Regarding PIDs in OPS, does each version of a preprint get its own persistent ID? In Dataverse repositories, each dataset version doesn’t get their own persistent ID and a dataset persistent ID, such as the DOI, always points to the latest published version. So would someone looking at a version of a preprint, say version 2 of 5, need to track down a corresponding version of an associated dataset in a Dataverse repository? If so, because each version of a dataset in a Dataverse repository can be accessed only if you know the version number, the only way to get to an earlier version of a dataset is to follow the DOI, click on the landing page’s version tab and click on the version number. So in addition to the dataset PID, it might be important to record and display the dataset version number, so that someone looking at a version of a preprint can get to the right version of the dataset.

And I agree about letting preprint depositors indicate that another dataset deposited in any repository, like Zenodo, is related to that preprint. If my questions about matching preprint versions with dataset versions has any merit, the nice thing about Zenodo is that it registers PIDs for each published version, so people can click on a dataset link and be taken straight to the right version of the dataset.

I hope this is helpful!
Julian

alexxxmendonca · April 13, 2022, 1:43pm

Hi Julian,

Thank you very much for your valuable feedback from someone inside Dataverse sotfware team.

We’re happy to know that we are on the same page regarding not storing the datasets in OPS. This is a huge behavior difference between the original plugin and this new one so we’re glad we are in agreement here.

It partly depends on how much information/metadata about the dataset is being kept and displayed in OPS.

Actually, in OPS we are only displaying the link to the dataset.

When authors submit their preprint (or journal article) they have the choice to also upload datasets, which would be sent to the Dataverse linked to that server or journal. The matadata filled for the article during the submission process would be used to populate the metadata fields in Dataverse.

But if the dataset already exists in Dataverse, then the authors only need to inform the link and it would be displayed at the public interface next to the article.

Regarding PIDs in OPS, does each version of a preprint get its own persistent ID? In Dataverse repositories, each dataset version doesn’t get their own persistent ID and a dataset persistent ID, such as the DOI, always points to the latest published version.

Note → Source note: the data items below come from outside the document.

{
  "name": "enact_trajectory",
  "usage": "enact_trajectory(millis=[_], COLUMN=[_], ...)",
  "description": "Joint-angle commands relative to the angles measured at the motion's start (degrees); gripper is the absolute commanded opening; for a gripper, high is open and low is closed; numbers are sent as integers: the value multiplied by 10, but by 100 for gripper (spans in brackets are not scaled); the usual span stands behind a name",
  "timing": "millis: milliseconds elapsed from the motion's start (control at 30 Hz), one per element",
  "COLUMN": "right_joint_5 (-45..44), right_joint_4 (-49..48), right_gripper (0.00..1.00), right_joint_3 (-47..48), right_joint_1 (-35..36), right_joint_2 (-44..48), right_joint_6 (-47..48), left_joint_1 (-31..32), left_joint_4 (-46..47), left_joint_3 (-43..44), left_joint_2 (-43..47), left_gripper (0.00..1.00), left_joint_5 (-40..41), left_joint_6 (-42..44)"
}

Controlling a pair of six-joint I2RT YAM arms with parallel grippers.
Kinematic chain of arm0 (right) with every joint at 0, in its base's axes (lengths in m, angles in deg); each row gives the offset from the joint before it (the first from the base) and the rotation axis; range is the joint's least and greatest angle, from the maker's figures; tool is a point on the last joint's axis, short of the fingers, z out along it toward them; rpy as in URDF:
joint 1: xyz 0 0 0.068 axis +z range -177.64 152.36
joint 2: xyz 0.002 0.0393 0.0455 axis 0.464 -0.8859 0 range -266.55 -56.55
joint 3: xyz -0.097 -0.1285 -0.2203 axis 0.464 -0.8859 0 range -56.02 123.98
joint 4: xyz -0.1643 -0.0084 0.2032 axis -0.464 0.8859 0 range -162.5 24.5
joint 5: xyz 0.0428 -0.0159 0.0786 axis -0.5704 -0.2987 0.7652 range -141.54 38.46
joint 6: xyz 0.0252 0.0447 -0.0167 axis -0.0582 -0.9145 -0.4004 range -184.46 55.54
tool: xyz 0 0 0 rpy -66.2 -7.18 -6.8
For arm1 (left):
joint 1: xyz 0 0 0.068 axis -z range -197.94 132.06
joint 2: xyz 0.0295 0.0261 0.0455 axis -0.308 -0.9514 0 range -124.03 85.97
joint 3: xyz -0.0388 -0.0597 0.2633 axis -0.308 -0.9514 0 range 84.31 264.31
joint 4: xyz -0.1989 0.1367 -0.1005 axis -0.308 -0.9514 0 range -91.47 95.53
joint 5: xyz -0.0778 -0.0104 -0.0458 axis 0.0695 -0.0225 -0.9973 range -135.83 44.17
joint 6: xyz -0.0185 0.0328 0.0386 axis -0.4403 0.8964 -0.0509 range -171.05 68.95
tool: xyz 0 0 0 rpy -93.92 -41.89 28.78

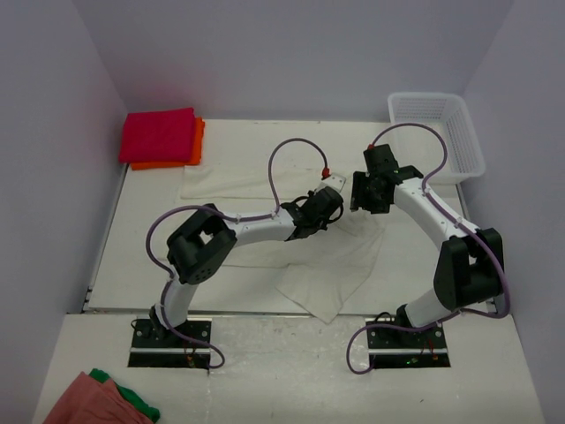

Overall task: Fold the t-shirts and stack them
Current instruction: Fold the flattened tshirt in 1/3 of the way

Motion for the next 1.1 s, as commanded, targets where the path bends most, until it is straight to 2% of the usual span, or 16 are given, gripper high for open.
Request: enact_trajectory(millis=[0,33,300,667,767,800,967,1067], right_joint_5=[-3,-2,-1,2,-1,-1,-1,-1], right_joint_4=[5,4,4,-1,1,0,1,0], right_gripper=[58,58,58,58,58,58,58,58], right_joint_3=[12,13,16,13,12,12,11,9], right_joint_1=[1,2,1,2,2,2,2,2], right_joint_2=[12,11,9,7,3,3,4,5], right_joint_6=[2,2,4,3,3,3,2,1], left_joint_1=[1,1,-17,-31,-31,-31,-32,-32], left_joint_4=[12,16,27,30,27,28,28,28], left_joint_3=[26,26,35,57,63,63,59,51], left_joint_2=[-10,-11,-26,-61,-63,-61,-54,-44], left_gripper=[21,25,29,28,22,16,0,0], left_joint_5=[5,5,-29,-52,-51,-51,-50,-49], left_joint_6=[9,9,15,15,15,15,15,12])
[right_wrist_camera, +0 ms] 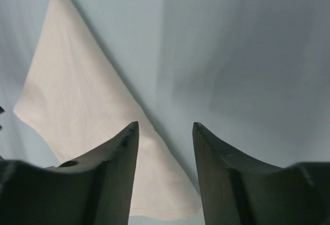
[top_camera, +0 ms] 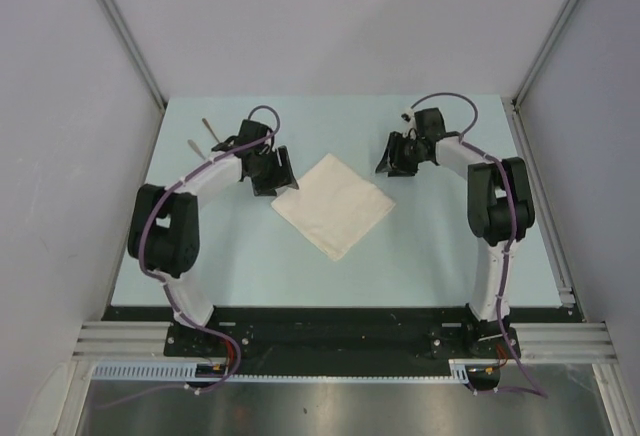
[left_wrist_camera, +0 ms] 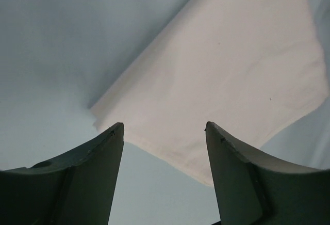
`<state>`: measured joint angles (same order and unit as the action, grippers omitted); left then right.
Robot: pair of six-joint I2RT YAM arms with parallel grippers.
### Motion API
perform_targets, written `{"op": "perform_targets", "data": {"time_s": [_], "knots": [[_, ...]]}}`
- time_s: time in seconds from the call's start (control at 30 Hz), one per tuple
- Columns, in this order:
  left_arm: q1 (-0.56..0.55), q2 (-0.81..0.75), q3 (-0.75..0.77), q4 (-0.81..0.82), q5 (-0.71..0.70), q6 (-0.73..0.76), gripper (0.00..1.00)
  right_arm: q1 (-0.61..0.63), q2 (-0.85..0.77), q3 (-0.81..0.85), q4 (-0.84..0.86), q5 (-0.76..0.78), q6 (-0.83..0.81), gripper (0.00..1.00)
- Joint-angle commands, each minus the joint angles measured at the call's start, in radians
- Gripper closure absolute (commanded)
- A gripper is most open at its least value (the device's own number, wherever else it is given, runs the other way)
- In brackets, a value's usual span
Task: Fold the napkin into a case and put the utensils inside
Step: Rotate the square-folded napkin at the center of the board.
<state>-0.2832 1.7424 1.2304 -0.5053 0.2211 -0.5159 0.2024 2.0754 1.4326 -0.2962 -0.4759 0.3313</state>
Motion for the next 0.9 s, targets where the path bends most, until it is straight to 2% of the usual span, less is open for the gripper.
{"op": "perform_targets", "data": {"time_s": [0.0, 0.07, 0.2, 0.23, 0.33, 0.43, 0.53, 0.63, 0.73, 0.83, 0.87], "knots": [[0.015, 0.101, 0.11, -0.084, -0.066, 0.051, 0.3, -0.029, -0.096, 0.097, -0.244, 0.158, -0.024, 0.45], [0.019, 0.153, 0.147, -0.11, -0.086, 0.069, 0.3, -0.026, -0.171, -0.01, -0.232, 0.155, -0.023, 0.4], [0.038, 0.21, 0.179, -0.124, -0.109, 0.109, 0.29, -0.015, -0.369, -0.28, -0.127, 0.089, 0.024, 0.38], [0.044, 0.23, 0.187, -0.133, -0.114, 0.111, 0.3, -0.011, -0.447, -0.391, -0.106, 0.074, 0.034, 0.38], [0.049, 0.232, 0.141, -0.095, -0.081, 0.109, 0.33, 0.028, -0.572, -0.55, -0.049, 0.066, 0.072, 0.38], [0.05, 0.243, 0.109, -0.084, -0.071, 0.105, 0.43, 0.071, -0.668, -0.659, -0.028, 0.062, 0.106, 0.38], [0.05, 0.24, 0.06, -0.05, -0.04, 0.08, 0.66, 0.12, -0.741, -0.719, 0.02, 0.051, 0.17, 0.38], [0.049, 0.201, -0.023, 0.007, 0.012, 0.03, 0.76, 0.17, -0.793, -0.799, 0.08, 0.091, 0.262, 0.39], [0.03, 0.122, -0.159, 0.099, 0.086, -0.054, 0.81, 0.184, -0.837, -0.891, 0.126, 0.157, 0.394, 0.37], [-0.028, -0.001, -0.34, 0.198, 0.104, -0.159, 0.84, 0.184, -0.871, -0.986, 0.186, 0.178, 0.494, 0.39], [-0.081, -0.077, -0.444, 0.226, 0.113, -0.195, 0.84, 0.184, -0.889, -1.015, 0.19, 0.186, 0.511, 0.39]]}}
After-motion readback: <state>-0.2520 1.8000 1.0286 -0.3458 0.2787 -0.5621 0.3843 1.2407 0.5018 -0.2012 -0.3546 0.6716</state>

It’s the same for OPS. Only one DOI pointing to the latest version.

Finally, we’re also happy that we agree on capturing links from other data repositories other than Datavese.

Thank you, Julian!

asmecher · April 13, 2022, 10:49pm

Hi all,

Thanks and congratulations to all involved! We’ll do some internal exploration and hope to have more to add; meanwhile I’ll be watching this thread with interest, so feedback and input are welcome.

Regards,
Alec Smecher
Public Knowledge Project Team

pablovp · April 20, 2022, 2:57pm

Thanks for your feedback @juliangautier

The issues raised around versioning are also quite valuable!

So in addition to the dataset PID, it might be important to record and display the dataset version number, so that someone looking at a version of a preprint can get to the right version of the dataset.

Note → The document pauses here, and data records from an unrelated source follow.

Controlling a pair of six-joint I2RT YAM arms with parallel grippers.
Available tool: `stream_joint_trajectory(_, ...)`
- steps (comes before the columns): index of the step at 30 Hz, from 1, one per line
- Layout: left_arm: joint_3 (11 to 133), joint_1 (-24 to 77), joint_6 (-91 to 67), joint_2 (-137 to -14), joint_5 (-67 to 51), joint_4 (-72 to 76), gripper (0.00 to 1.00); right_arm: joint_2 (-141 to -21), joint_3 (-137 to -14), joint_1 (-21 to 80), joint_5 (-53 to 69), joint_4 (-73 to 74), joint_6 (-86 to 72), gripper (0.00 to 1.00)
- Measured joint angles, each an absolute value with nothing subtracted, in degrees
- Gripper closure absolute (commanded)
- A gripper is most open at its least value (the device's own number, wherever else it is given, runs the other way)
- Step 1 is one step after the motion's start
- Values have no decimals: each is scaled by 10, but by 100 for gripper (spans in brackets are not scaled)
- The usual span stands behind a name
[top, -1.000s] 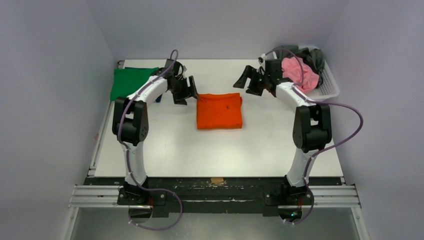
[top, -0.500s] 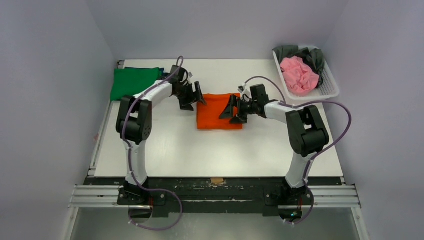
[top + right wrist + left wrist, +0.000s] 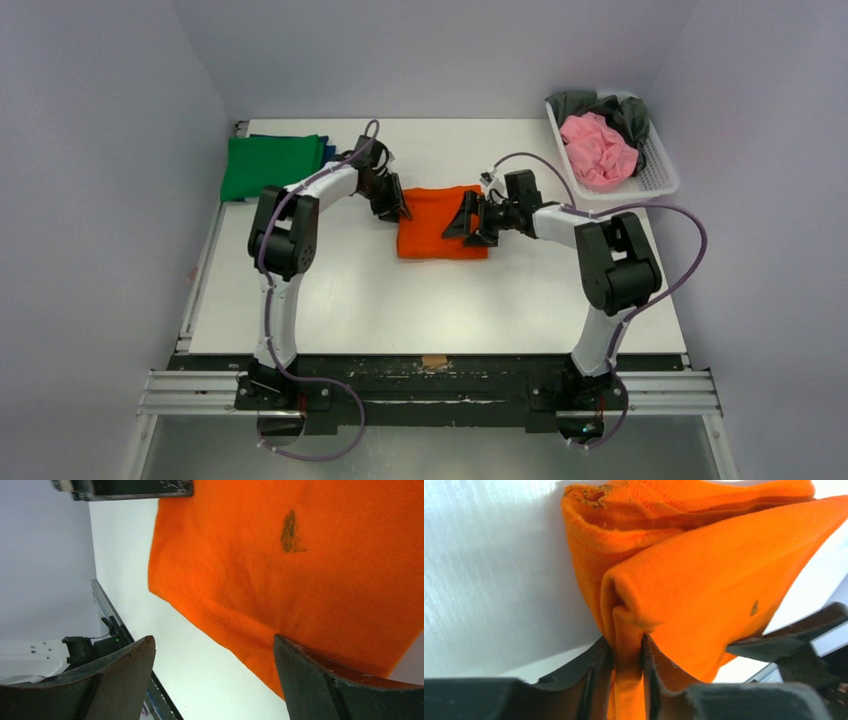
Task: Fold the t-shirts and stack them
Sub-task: Put the neatly folded tshirt into the corner of the board with the left arm
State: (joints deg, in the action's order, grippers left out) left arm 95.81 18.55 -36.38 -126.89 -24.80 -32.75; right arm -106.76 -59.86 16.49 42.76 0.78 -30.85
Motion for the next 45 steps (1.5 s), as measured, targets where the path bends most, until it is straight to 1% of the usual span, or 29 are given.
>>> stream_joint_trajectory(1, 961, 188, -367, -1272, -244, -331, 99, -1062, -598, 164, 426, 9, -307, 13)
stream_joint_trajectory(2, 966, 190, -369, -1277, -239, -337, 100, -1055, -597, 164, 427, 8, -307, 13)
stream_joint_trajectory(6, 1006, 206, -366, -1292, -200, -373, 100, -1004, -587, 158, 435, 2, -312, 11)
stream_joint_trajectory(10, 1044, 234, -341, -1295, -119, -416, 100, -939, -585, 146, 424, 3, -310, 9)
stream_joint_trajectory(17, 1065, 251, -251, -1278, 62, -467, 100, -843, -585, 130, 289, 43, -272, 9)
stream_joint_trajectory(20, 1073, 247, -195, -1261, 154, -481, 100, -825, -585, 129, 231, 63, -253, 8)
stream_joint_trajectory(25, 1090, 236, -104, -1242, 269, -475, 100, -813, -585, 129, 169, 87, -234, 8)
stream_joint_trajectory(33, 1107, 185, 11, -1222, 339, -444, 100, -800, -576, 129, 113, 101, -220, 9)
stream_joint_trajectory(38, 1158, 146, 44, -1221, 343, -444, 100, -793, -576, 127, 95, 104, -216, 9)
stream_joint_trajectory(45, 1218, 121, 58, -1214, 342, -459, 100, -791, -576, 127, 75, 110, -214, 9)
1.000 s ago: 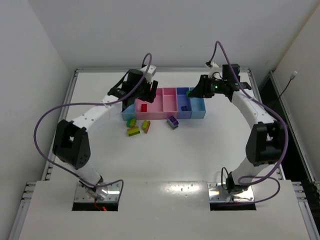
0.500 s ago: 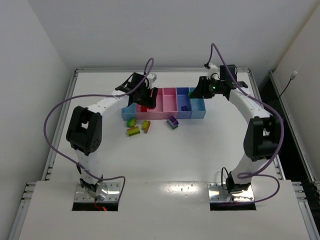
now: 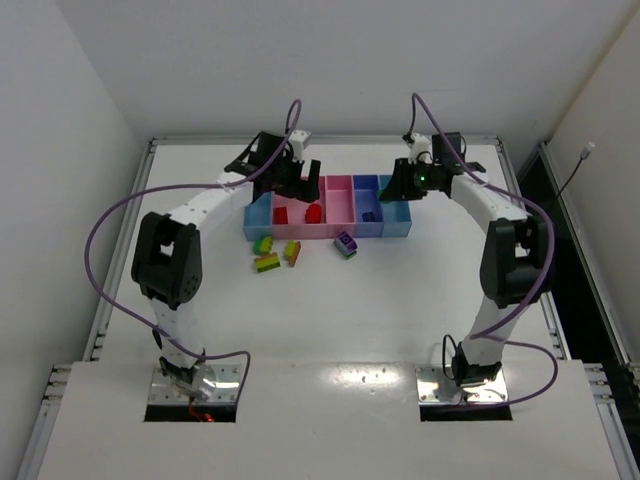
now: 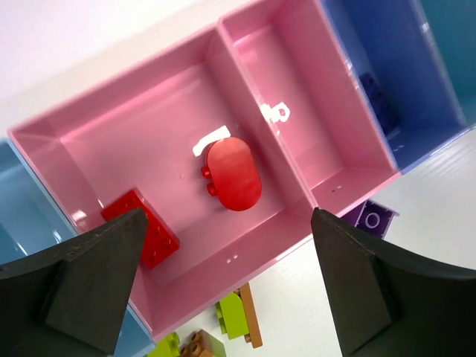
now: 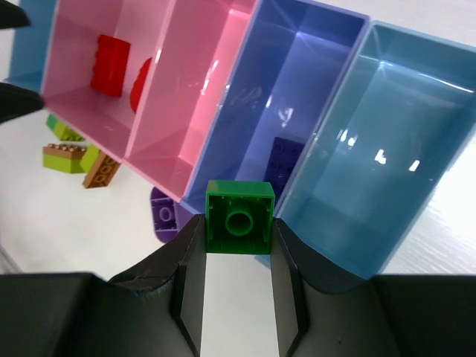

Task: Sort the legos into containers by color

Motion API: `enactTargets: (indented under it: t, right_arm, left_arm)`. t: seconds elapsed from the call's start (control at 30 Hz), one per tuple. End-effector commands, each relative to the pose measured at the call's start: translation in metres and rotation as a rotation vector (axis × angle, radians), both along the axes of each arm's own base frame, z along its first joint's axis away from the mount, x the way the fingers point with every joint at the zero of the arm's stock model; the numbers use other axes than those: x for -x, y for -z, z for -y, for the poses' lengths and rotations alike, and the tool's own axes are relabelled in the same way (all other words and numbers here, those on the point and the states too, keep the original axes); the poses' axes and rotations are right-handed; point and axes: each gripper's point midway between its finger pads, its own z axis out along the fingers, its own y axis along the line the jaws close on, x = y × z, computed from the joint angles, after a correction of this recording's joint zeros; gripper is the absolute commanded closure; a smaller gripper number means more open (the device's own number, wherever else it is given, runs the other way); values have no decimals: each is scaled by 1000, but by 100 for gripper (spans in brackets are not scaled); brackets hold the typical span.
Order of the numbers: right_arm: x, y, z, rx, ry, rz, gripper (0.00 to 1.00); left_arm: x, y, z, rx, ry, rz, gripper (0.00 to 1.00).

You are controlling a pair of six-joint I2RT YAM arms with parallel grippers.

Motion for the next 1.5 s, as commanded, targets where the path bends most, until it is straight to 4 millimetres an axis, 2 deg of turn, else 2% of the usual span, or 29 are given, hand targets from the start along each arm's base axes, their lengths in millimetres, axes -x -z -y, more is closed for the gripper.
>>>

Yes, it’s necessary. We will take into account in the implementation.

If my questions about matching preprint versions with dataset versions has any merit, the nice thing about Zenodo is that it registers PIDs for each published version, so people can click on a dataset link and be taken straight to the right version of the dataset.

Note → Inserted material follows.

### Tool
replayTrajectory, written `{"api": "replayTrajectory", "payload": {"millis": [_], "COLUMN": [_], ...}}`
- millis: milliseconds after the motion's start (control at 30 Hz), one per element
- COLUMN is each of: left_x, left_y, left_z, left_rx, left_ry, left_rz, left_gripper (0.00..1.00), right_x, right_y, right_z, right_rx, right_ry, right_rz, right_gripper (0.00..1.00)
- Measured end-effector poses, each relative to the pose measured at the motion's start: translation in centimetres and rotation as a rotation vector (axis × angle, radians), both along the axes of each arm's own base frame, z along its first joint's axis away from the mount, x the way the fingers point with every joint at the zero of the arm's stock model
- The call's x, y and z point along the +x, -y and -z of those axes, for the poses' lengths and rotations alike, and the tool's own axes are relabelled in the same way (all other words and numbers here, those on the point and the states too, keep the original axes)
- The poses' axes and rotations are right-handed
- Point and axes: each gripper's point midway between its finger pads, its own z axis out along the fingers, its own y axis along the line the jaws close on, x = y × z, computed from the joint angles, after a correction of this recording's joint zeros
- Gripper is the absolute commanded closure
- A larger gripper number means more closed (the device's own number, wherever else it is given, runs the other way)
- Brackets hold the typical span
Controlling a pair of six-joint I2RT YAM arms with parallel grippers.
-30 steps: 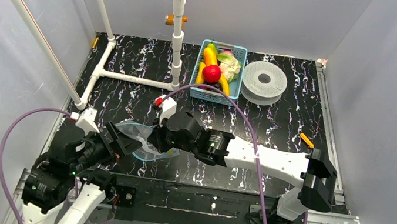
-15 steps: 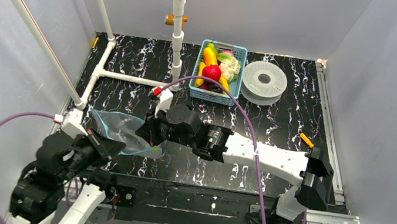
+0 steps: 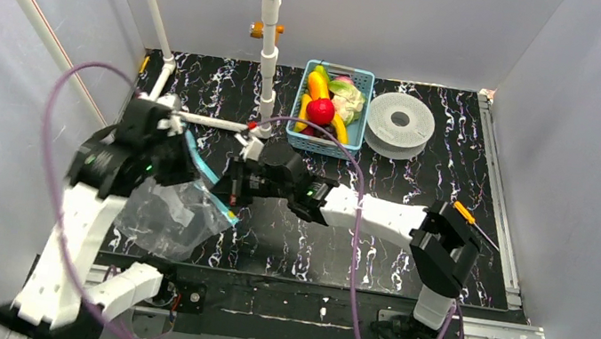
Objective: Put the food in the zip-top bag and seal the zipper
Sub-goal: Open the zipper of the food storage bag at the center of the board.
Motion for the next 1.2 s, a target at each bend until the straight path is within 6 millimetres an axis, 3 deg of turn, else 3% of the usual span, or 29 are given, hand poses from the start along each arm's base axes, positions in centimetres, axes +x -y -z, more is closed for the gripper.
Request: {"api": "replayTrajectory", "payload": {"millis": [133, 233, 333, 500, 600, 800, 967, 1200], "left_x": [2.8, 3.3, 3.8, 4.4, 4.1, 2.1, 1.0, 1.2], "left_y": [1.4, 2.2, 3.0, 3.6, 3.4, 3.0, 3.5, 4.5], "left_z": [6.4, 9.1, 9.4, 9.7, 9.5, 8.2, 8.4, 9.4], "left_rx": [0.038, 0.026, -0.009, -0.049, -0.057, -0.100, -0.155, -0.213], "left_ry": [-0.207, -0.267, -0.249, -0.180, -0.129, -0.009, 0.014, -0.036], "left_rz": [0.050, 0.072, 0.094, 0.108, 0.102, 0.087, 0.094, 0.069], "left_gripper": [1.00, 1.00, 0.95, 0.69, 0.55, 0.38, 0.35, 0.32], "right_x": [3.4, 5.0, 4.8, 4.3, 4.2, 4.3, 4.6, 3.7], "right_y": [2.8, 4.2, 4.3, 4.6, 4.9, 4.9, 5.1, 5.2], "right_z": [6.9, 9.8, 9.9, 9.0, 8.6, 8.3, 8.0, 8.5], "right_rx": [-0.114, -0.195, -0.206, -0.188, -0.184, -0.178, -0.184, -0.239], "right_ry": [-0.155, -0.182, -0.162, -0.127, -0.113, -0.107, -0.084, 0.020], "right_rz": [0.071, 0.116, 0.110, 0.101, 0.106, 0.122, 0.149, 0.169], "right_gripper": [0.99, 0.99, 0.99, 0.99, 0.99, 0.99, 0.99, 0.99]}}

Sure. This makes things a bit easier for the user, that won’t need to look for the version manually in the repository.

pablovp · December 23, 2022, 7:23pm

We made the adjustments that we talked about in this topic.

The decision to keep as little information as possible from the datasets on the application side greatly simplified the implementation, especially in uploading and editing the datasets.

Today we have SciELO preprints using the latest version of the plugin. It can be downloaded by others interested in:

We expect to release a version for OJS in the first quarter of 2023. Today the plugin was developed for OPS only.